For this task, retype the records below exactly.
^^^^^^^^
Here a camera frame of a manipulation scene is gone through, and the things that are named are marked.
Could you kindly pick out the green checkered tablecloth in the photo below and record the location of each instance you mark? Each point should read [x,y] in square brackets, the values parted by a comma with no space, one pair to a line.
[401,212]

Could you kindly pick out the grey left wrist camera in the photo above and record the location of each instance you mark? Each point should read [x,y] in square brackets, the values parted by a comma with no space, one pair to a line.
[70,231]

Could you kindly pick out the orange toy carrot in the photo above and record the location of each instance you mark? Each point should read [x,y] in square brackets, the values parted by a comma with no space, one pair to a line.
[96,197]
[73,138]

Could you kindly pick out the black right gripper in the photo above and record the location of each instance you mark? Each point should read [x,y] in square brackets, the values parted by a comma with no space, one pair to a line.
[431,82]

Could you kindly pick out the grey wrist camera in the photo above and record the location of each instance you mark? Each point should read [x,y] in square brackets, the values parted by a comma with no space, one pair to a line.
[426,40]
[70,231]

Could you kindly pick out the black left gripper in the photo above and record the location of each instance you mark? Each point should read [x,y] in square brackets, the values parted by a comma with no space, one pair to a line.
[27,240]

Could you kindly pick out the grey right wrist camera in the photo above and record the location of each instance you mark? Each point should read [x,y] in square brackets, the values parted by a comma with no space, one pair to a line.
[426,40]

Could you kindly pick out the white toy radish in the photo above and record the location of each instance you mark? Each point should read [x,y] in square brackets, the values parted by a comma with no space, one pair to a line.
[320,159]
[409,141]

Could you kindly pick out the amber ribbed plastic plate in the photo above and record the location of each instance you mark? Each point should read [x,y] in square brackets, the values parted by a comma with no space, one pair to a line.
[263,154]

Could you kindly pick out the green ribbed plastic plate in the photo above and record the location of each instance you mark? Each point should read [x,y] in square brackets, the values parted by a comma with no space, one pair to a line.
^^^^^^^^
-- Solution for this exercise --
Here a camera frame of a manipulation scene is gone through, and the things that are named are marked.
Could you kindly pick out the green checkered tablecloth in the photo below and record the location of each instance you mark? Each point should read [x,y] in square brackets, the values parted by a comma with no space, one pair to a line.
[401,212]

Could you kindly pick out the grey left wrist camera in the photo above and record the location of each instance you mark? Each point should read [x,y] in square brackets, the values parted by a comma with no space, one pair to a line.
[70,231]

Could you kindly pick out the orange toy carrot in the photo above and record the location of each instance you mark? Each point should read [x,y] in square brackets, the values parted by a comma with no space, one pair to a line.
[96,197]
[73,138]

Could you kindly pick out the black right gripper in the photo above and record the location of each instance you mark? Each point should read [x,y] in square brackets, the values parted by a comma with no space, one pair to a line.
[431,82]

Could you kindly pick out the grey wrist camera in the photo above and record the location of each instance you mark? Each point should read [x,y] in square brackets, the values parted by a comma with no space, one pair to a line.
[426,40]
[70,231]

Could you kindly pick out the black left gripper in the photo above and record the location of each instance you mark? Each point should read [x,y] in square brackets, the values parted by a comma with no space, one pair to a line.
[27,240]

Could you kindly pick out the grey right wrist camera in the photo above and record the location of each instance you mark? Each point should read [x,y] in square brackets, the values parted by a comma with no space, one pair to a line.
[426,40]

Could you kindly pick out the white toy radish in the photo above and record the location of each instance you mark? Each point should read [x,y] in square brackets, the values parted by a comma with no space, one pair to a line.
[320,159]
[409,141]

Could you kindly pick out the amber ribbed plastic plate in the photo above and record the location of each instance you mark? Each point should read [x,y] in square brackets, the values parted by a comma with no space, one pair to a line.
[263,154]

Could you kindly pick out the green ribbed plastic plate in the photo above and record the location of each instance you mark? Each point should read [x,y] in square brackets, the values parted by a comma with no space, one pair to a line.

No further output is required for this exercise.